COOKING WITH CHASTITY
Hiya, zat the Endemol Weegie oafice?
No, this is Endemol Glasgow, can I ask who’s calling?
It’s me, Chastity Zoomer, fillummaker. But ah dae telly an’ aw. Ye lookin’ fur any programme ideas?
I’m sorry? Say that again?
Programme ideas. Fur the telly. Seein’ as BB’s nearly done n’ at. Ah’ve goat a pure cracker fur ye, reality show. Zat no’ whit you lot dae?
Well, if you’d like to submit a treatment…
Treatment? Whit fur? This wan’s a belter, man. Cookry.
Cookery?
Aye, cookry, but no’ yer Gordon effin Ramsay pish. Guy’s goat a face like a biled shite.
A what?
Ye waant tae hear this ur naw? Ye get in a few tap slebs, right? Stick ‘em in a hoose in Foxbar and get ‘em tae phone out fur a ruby, ur a pizza an’ at. Ur a chinky…
I’m sorry?
Hing oan, ah’m brekkin’ up here, the signal’s pish. Ye there? So ye get a coupla chefs workin’ in the kerry oot, y’know, like Jamie Oliver an’ at. See if they kin beat the cloak. Gie ‘em aboot twinty minutes.
Uh-huh, then what?
Ah but, here’s the brulliant bit. Ye get in a few neds tae deliver the kerry oots but ye gie them a hard time, know? Like mad dugs an’ at. Ur tan thur motors, ye wi’ me?

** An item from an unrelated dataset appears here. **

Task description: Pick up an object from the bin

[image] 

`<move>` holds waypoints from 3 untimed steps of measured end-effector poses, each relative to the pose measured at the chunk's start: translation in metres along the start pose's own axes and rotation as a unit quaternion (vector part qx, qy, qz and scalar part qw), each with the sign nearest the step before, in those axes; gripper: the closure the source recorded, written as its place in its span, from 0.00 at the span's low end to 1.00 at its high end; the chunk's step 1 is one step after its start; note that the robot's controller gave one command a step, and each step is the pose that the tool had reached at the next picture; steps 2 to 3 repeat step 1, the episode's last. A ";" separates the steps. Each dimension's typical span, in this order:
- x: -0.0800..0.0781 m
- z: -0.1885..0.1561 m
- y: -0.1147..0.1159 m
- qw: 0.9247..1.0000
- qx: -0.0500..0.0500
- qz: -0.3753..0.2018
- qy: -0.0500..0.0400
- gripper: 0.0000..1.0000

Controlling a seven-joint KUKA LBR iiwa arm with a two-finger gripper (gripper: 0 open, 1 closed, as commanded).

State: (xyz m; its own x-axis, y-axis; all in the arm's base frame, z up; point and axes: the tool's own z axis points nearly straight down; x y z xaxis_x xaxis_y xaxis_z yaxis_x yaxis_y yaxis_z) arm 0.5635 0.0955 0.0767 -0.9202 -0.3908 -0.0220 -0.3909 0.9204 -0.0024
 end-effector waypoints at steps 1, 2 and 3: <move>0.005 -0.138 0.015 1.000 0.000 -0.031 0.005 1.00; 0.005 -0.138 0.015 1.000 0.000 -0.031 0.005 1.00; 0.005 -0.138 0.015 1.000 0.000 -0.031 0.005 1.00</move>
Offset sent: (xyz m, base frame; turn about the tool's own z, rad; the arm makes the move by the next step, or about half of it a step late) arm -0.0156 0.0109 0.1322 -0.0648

No, I don’t quite understand…
How no? It’s meant tae be drama, so it is! Then ye see aw the slebs go aff thur chump coz thur aw hank marvin, ye gettit?
I think so, but what’s the point of that?
Ye dief ur whit, hen? The punters vote tae keep the slebs in, no’ oot! Fuck, um ah talkin’ tae masel’ here?